What does a robot feel when it touches something? Little or nothing until
now. But with the right sensors, actuators and software, robots can be given
the sense of feel—or at least the ability to identify materials by touch.
Researchers at the University
of Southern California’s
Viterbi School of Engineering published a study in Frontiers in Neurorobotics
showing that a specially designed robot can outperform humans in identifying a
wide range of natural materials according to their textures, paving the way for
advancements in prostheses, personal assistive robots, and consumer product
testing.
The robot was equipped with a new type of tactile sensor built to mimic the
human fingertip. It also used a newly designed algorithm to make decisions
about how to explore the outside world by imitating human strategies. Capable
of other human sensations, the sensor can also tell where and in which
direction forces are applied to the fingertip and even the thermal properties
of an object being touched.
Like the human finger, the group’s BioTac sensor has a soft, flexible skin
over a liquid filling.
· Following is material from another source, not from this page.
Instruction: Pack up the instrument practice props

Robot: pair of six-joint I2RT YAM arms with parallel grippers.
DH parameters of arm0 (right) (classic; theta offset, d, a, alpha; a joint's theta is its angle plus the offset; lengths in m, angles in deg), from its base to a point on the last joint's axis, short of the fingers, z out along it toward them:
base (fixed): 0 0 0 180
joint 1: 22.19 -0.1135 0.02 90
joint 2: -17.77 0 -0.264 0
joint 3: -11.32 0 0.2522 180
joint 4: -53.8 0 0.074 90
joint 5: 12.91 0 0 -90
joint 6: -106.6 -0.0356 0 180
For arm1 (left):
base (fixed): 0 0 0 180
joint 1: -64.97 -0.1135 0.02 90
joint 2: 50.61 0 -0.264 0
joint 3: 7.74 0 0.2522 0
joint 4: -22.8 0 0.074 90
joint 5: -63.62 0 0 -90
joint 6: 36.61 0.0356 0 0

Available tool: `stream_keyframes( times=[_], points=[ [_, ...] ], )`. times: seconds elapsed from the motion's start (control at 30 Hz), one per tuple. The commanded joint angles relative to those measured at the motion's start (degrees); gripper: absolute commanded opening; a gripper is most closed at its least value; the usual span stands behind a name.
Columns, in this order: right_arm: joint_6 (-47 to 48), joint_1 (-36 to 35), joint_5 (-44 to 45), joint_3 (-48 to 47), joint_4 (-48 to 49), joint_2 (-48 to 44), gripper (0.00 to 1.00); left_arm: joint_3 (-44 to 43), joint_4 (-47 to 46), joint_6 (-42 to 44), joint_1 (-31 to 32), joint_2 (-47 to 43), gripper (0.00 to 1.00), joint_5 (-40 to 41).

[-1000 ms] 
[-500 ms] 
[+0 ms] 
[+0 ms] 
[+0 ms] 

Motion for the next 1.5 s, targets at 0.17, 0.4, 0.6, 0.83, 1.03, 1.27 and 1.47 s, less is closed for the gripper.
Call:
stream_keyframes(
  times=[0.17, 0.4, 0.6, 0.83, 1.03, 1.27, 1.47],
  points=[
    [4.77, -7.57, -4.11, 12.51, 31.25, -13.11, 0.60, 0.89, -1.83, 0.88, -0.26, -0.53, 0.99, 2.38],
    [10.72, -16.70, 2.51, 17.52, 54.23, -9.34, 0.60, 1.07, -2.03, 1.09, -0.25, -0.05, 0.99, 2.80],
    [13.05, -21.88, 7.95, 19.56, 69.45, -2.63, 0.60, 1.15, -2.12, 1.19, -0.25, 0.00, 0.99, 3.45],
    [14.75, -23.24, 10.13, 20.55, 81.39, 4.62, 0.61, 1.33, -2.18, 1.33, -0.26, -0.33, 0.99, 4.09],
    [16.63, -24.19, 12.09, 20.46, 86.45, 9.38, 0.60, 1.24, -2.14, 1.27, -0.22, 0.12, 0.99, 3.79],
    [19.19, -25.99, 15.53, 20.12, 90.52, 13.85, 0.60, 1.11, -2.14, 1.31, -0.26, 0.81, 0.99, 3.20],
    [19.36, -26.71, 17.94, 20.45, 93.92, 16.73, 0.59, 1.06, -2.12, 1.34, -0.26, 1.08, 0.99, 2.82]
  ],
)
The skin even has fingerprints on its surface, greatly
enhancing its sensitivity to vibration. As the finger slides over a textured
surface, the skin vibrates in characteristic ways. These vibrations are
detected by a hydrophone inside the bone-like core of the finger. The human
finger uses similar vibrations to identify textures, but the BioTac is even
more sensitive.
When humans try to identify an object by touch, they use a wide range of
exploratory movements based on their prior experience with similar objects. A
famous theorem by 18th century mathematician Thomas Bayes describes how
decisions might be made from the information obtained during these movements.
Until now, however, there was no way to decide which exploratory movement to
make next. The article, authored by Professor of Biomedical Engineering Gerald
Loeb and recently graduated doctoral student Jeremy Fishel, describes their new
theorem for this general problem as “Bayesian Exploration.”
Built by Fishel, the specialized robot was trained on 117 common materials
gathered from fabric, stationery, and hardware stores. When confronted with one
material at random, the robot could correctly identify the material 95% of the
time, after intelligently selecting and making an average of five exploratory
movements. It was only rarely confused by a pair of similar textures that human
subjects making their own exploratory movements could not distinguish at all.
So, is touch another task that humans will outsource to robots? Fishel and
Loeb point out that while their robot is very good at identifying which
textures are similar to each other, it has no way to tell what textures people
will prefer. Instead, they say this robot touch technology could be used in
human prostheses or to assist companies who employ experts to judge the feel of
consumer products and even human skin.